One more thing—that extra fat prevents much gluten formation which also allows for an overall softer and richer mouthfeel in your cookie. Unicorn Treat, indeed!
Makes 2 dozen depending on size of cookies
Adapted from Butter & Scotch
1 ½ cups unsalted butter (3 sticks)
½ cup plus ⅓ cup cold water
1 ⅔ cup (335 g) granulated sugar
1 ⅔ cup (365 g) dark brown sugar
8 large egg yolks
⅓ cup canola oil or other vegetable oil
2 tablespoons vanilla extract
1 pound 10 ounces all-purpose flour (about 6 cups or 750 g)
2 ¾ teaspoons baking soda
1 tablespoon plus 1 teaspoon kosher salt
For decorating: rainbow sprinkles, large-grain decorating sugar, and coarse sea salt (salt is optional and an extra thing I added, but the salt helps bring out the nutty flavors and offset the sweet)
- In a small saucepan, melt the butter over medium heat. Continue to heat, swirling every so often to brown the butter. We don’t want to lose too much water here, so if the butter starts to boil too much, reduce the heat. Be careful not to burn the milk solids. See more on this process here.
- Once the butter begins to slightly brown and smell nutty, remove from the heat. Allow to cool slightly and add ½ cup water to the pan. Whisk to combine.
- In a large bowl, whisk together the sugars followed by the brown butter mixture from step two. Set aside.
- In a medium bowl, whisk together the egg yolks, oil, vanilla, and remaining ⅓ cup water until smooth. Add this mixture to the sugars/butter mixture from step three.
- In a separate medium bowl, whisk together the flour, baking soda, and salt. Add half of this dry ingredient mixture to the wet ingredients and fold together. Once almost incorporated, add the rest of the dry ingredients and gently fold to combine.
- Cover the bowl with plastic wrap and refrigerate overnight. This not only allows the flour to absorb some of the water, but it gives the butter time to solidify so that the cookies do not spread too much in the oven.

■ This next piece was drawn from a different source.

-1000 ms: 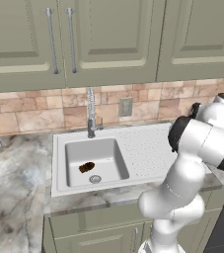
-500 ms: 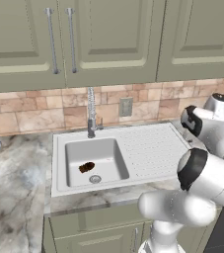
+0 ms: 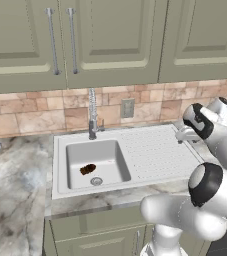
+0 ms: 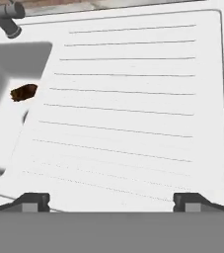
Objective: Dump the sweet potato from the pot into the sink. Then turn on the water and wash the sweet potato. Then turn off the water and put the sweet potato back in the pot.
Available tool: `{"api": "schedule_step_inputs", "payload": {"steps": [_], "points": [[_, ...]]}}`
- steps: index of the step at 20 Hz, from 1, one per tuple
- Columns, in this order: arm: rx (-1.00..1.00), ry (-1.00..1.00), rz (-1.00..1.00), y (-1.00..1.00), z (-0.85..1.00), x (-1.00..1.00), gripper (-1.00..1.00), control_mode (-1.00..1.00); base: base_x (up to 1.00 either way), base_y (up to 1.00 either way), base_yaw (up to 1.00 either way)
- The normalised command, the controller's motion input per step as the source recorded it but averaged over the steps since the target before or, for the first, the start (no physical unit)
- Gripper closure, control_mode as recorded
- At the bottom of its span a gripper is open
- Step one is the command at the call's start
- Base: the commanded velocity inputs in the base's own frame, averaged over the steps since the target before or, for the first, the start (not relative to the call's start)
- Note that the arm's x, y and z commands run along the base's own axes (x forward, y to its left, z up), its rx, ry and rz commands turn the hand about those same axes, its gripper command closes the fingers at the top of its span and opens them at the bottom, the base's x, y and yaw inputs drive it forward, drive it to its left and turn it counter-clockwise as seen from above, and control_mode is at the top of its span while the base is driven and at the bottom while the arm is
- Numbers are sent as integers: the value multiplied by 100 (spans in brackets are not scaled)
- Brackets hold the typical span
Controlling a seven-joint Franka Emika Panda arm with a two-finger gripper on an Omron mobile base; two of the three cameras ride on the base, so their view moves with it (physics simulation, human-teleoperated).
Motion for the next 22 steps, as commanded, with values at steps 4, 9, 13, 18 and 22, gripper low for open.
{"api": "schedule_step_inputs", "payload": {"steps": [4, 9, 13, 18, 22], "points": [[21, -10, 10, 55, 0, 3, -100, -100, 0, 0, 0], [12, -29, 11, 55, 0, 0, -100, -100, 0, 0, 0], [4, -42, 8, 50, 0, 0, -100, -100, 0, 0, 0], [0, -37, 6, 42, 0, 17, -100, -100, 0, 0, 0], [0, -23, 8, 22, 0, 61, -100, -100, 0, 0, 0]]}}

- The next day, preheat oven to 350⁰F. Line two cookie sheets with parchment paper.
- On a shallow plate, mix together what you want your cookies to be covered in. I used rainbow sprinkles (jimmies), large grain decorating sugar (if you have gold or silver sprinkles, use them! It is called unicorn!), and a few pinches of coarse sea salt to balance out the sweetness.
- Using a ½-cup cookie scoop, scoop the dough out and place the flat side into your hand. Roll the top and sides of the cookie dough ball into the topping mix. I like to roll a small amount of the outside of the bottom (flat side) into the mix as well so that when the cookie spreads, you ensure that the whole cookie-top is covered!
- Place the cookie on one of the cookie sheets leaving space for 5 other cookies. (6 cookies to a sheet pan) Flatten the top slightly with the palm of your hand. Repeat until you have a full cookie sheet. Place on the center rack in the oven. Bake for about 10-12 minutes, rotating halfway through to bake evenly. The cookies should be golden brown on the edges but just light in the center. Remove from the oven and let cool before removing.
- While the first pan is baking, prepare the second sheet. Bake once the first pan is out of the oven.
- When the first pan is cool, you can either start the process all over again to finish out the cookies (two more total sheet pans), or you can freeze the dough for future baking.
- Store baked cookies in an airtight container up to 4 or 5 days.